*** Information shown ***
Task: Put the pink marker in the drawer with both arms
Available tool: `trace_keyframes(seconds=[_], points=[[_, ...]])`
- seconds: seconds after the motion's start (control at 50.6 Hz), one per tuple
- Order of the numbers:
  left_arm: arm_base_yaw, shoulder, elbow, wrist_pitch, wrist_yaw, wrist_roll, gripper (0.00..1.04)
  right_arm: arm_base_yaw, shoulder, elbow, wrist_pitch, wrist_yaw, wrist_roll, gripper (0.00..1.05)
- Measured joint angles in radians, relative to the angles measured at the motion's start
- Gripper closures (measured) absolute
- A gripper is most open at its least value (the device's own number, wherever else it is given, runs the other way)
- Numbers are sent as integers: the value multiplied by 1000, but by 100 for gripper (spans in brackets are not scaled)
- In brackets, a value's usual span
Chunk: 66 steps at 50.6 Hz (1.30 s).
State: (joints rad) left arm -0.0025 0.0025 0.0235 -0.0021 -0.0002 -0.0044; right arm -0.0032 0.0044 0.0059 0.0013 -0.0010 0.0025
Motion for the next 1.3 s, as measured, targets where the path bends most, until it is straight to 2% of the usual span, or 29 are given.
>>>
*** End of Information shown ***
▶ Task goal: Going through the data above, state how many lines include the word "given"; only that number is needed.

▶ Task solution: 2